[Items from a dataset]
━━━━━━━━━━━━━━━━━━━━
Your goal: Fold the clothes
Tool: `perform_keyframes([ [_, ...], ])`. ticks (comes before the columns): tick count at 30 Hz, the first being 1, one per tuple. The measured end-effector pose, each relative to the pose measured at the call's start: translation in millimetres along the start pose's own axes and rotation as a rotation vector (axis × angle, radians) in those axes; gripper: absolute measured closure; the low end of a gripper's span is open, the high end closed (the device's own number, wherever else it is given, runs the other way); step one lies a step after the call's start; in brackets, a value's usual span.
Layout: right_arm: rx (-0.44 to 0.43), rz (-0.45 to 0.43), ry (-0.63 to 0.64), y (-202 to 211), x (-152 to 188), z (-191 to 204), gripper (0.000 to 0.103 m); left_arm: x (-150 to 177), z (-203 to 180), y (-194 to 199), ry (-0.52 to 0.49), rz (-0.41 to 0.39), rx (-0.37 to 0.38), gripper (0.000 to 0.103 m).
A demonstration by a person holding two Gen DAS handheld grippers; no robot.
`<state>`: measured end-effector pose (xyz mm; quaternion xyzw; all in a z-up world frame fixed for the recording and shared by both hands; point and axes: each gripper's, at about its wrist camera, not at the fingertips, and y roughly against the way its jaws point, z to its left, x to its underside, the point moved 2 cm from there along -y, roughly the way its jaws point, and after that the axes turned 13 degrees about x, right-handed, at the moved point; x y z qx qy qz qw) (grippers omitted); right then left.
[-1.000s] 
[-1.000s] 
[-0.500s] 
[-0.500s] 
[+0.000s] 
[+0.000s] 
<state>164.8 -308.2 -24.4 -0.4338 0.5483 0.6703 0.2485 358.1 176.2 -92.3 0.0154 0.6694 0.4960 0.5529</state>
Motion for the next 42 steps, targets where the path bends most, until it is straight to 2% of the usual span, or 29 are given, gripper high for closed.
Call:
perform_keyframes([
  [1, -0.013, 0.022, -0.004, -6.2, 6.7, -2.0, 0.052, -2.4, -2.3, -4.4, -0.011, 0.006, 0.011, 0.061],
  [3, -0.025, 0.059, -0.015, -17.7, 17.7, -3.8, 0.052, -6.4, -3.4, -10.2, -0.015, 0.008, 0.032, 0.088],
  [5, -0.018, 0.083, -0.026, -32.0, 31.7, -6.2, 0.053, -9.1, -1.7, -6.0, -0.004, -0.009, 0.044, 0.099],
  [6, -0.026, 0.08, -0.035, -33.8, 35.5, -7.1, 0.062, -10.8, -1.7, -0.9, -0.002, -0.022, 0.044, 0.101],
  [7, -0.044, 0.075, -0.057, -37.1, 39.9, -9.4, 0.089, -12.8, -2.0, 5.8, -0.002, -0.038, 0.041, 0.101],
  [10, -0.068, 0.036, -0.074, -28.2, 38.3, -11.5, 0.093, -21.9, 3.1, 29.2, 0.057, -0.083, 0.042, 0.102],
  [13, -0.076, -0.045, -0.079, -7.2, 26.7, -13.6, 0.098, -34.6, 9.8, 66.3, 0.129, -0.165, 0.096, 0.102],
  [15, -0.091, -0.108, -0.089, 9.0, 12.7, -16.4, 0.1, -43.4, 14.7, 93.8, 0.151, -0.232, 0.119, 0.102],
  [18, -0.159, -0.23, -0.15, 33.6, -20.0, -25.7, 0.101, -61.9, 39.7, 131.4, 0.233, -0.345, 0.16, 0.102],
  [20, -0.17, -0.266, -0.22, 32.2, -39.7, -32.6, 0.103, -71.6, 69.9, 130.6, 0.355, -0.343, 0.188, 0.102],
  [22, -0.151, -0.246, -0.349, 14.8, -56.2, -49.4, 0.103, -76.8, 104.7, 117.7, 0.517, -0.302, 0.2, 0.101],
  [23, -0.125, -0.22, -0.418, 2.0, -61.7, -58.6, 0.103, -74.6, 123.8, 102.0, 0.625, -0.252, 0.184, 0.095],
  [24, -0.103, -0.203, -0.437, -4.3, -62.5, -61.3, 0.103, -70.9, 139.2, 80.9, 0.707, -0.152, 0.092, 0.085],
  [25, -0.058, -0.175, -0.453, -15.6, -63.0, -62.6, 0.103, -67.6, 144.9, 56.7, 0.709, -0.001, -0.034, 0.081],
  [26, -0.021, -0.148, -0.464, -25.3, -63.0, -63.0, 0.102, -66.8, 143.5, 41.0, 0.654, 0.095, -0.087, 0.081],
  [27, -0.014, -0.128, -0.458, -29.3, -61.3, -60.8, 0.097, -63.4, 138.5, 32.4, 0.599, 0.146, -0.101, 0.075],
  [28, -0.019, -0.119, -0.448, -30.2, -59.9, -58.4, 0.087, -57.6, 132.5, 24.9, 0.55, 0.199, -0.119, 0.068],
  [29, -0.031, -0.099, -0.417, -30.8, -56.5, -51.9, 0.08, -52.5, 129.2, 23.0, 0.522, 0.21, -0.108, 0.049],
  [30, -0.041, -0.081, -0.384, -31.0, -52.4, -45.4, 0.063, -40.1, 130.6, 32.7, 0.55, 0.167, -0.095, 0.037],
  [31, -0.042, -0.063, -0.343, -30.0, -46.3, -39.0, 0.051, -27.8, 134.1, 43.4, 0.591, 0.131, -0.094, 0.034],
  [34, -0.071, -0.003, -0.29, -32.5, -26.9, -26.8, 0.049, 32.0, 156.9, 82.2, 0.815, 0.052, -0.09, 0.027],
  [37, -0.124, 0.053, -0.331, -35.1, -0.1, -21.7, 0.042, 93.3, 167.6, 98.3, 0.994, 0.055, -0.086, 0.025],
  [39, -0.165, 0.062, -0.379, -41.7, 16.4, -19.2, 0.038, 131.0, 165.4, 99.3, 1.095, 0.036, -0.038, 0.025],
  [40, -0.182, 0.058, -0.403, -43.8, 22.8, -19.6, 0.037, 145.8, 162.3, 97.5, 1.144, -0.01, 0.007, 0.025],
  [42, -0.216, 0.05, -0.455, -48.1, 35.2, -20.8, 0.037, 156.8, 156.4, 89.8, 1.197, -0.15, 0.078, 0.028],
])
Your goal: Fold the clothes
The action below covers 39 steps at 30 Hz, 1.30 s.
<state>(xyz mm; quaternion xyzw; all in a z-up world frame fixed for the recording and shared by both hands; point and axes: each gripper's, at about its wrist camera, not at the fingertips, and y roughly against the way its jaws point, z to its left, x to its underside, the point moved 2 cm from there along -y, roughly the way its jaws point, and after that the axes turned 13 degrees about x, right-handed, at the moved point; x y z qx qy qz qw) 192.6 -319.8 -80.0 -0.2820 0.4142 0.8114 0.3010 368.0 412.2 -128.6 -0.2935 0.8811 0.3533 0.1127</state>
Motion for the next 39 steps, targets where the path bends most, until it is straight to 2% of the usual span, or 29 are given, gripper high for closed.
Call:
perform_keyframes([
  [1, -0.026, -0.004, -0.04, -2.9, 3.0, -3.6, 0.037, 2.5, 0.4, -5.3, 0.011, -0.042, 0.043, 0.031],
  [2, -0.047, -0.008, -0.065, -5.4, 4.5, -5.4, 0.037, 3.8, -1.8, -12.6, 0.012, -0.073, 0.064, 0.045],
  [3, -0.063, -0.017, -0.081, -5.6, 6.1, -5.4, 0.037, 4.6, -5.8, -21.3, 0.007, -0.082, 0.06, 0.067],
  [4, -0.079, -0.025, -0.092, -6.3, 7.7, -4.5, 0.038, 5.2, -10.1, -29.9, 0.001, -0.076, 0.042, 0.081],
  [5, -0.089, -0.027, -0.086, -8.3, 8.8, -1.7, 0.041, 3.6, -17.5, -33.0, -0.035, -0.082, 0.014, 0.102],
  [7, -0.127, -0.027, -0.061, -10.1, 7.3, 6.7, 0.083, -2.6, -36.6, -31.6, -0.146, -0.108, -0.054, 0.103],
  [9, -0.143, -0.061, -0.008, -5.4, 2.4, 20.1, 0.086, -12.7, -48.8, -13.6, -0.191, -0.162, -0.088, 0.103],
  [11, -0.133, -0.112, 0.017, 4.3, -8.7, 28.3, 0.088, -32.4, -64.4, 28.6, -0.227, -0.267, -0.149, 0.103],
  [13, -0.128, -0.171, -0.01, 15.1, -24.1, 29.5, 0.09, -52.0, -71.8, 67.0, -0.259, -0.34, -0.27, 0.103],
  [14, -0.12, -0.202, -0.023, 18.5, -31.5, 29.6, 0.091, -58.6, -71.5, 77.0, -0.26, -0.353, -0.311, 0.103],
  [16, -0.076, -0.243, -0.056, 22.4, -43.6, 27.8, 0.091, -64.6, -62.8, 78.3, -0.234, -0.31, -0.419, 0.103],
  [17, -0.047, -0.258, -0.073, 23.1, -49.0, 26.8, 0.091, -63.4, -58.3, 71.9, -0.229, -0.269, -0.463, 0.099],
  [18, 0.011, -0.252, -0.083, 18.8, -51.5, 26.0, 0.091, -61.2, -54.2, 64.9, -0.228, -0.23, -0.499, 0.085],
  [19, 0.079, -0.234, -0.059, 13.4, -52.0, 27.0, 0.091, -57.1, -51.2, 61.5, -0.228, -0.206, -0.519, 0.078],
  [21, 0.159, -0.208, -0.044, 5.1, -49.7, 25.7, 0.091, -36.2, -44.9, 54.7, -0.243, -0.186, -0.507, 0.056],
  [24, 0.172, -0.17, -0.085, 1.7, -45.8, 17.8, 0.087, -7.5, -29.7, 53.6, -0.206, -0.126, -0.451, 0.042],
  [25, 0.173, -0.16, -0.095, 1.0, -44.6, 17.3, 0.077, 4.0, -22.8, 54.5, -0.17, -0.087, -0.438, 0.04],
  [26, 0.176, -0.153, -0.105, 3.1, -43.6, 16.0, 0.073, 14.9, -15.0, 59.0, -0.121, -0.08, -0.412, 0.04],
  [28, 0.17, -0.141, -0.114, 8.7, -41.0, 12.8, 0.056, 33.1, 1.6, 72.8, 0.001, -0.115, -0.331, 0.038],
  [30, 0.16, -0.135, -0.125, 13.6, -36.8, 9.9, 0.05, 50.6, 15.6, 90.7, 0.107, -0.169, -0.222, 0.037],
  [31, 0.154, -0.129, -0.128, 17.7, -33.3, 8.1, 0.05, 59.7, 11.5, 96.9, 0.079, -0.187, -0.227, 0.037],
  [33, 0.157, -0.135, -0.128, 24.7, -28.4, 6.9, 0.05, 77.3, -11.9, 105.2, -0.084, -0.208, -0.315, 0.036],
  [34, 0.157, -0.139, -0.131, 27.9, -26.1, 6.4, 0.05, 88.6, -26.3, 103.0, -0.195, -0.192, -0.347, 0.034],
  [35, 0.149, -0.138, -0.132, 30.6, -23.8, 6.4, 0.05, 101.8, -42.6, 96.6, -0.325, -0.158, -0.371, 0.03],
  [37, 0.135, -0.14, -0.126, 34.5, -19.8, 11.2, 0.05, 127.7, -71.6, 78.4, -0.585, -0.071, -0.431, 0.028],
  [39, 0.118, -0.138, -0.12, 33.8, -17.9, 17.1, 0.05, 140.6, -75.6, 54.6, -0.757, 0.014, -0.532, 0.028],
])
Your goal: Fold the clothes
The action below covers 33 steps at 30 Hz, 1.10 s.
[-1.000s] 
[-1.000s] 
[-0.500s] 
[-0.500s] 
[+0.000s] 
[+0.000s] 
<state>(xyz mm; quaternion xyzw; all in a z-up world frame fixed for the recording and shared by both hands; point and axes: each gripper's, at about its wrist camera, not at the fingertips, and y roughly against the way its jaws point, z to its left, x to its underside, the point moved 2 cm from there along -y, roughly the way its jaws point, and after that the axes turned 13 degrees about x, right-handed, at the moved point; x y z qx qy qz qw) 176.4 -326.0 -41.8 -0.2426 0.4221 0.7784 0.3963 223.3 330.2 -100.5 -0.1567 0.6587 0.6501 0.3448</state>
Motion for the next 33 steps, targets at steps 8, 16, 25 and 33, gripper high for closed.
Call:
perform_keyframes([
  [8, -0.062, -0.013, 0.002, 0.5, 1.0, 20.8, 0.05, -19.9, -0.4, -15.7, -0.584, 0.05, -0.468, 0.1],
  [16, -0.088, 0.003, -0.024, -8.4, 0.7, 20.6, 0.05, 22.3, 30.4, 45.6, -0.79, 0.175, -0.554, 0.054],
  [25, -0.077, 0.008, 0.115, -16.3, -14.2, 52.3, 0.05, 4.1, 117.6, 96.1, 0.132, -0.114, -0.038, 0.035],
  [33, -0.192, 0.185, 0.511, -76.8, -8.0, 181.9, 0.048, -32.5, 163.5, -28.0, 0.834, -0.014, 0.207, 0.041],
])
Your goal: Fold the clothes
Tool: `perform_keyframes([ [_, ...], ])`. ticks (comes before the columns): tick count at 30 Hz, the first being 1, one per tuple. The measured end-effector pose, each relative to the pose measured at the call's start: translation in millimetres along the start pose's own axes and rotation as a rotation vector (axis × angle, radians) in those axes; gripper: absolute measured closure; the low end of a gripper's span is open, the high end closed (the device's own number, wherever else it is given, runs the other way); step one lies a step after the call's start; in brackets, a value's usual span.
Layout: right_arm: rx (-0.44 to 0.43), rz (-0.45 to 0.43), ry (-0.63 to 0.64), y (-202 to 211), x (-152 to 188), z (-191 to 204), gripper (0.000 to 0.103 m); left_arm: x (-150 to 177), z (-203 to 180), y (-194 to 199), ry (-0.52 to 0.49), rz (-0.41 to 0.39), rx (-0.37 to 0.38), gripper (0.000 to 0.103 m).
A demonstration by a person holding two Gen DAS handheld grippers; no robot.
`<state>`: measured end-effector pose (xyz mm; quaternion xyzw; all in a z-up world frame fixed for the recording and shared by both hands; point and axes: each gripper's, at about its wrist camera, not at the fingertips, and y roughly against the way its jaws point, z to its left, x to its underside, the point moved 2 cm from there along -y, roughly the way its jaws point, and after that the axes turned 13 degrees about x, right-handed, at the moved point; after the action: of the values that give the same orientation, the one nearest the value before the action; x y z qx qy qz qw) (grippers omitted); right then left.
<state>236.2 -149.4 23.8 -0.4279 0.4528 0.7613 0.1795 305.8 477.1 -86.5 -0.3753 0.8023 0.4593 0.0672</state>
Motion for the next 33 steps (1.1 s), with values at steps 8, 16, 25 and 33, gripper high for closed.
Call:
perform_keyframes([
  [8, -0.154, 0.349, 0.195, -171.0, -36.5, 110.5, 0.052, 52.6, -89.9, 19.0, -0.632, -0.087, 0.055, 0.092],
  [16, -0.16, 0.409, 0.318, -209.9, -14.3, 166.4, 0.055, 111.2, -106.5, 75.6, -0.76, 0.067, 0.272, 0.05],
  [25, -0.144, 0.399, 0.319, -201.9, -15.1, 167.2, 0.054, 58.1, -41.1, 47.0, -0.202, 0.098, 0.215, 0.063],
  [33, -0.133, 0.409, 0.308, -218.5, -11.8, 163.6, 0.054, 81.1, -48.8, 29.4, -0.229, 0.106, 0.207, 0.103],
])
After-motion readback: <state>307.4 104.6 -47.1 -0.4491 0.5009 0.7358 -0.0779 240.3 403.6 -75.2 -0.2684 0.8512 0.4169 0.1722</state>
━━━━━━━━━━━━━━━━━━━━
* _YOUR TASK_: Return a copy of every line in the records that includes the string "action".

* _RESULT FOR THIS EXERCISE_:
The action below covers 39 steps at 30 Hz, 1.30 s.
The action below covers 33 steps at 30 Hz, 1.10 s.
`<state>`: measured end-effector pose (xyz mm; quaternion xyzw; all in a z-up world frame fixed for the recording and shared by both hands; point and axes: each gripper's, at about its wrist camera, not at the fingertips, and y roughly against the way its jaws point, z to its left, x to its underside, the point moved 2 cm from there along -y, roughly the way its jaws point, and after that the axes turned 13 degrees about x, right-handed, at the moved point; after the action: of the values that give the same orientation, the one nearest the value before the action; x y z qx qy qz qw) (grippers omitted); right then left.

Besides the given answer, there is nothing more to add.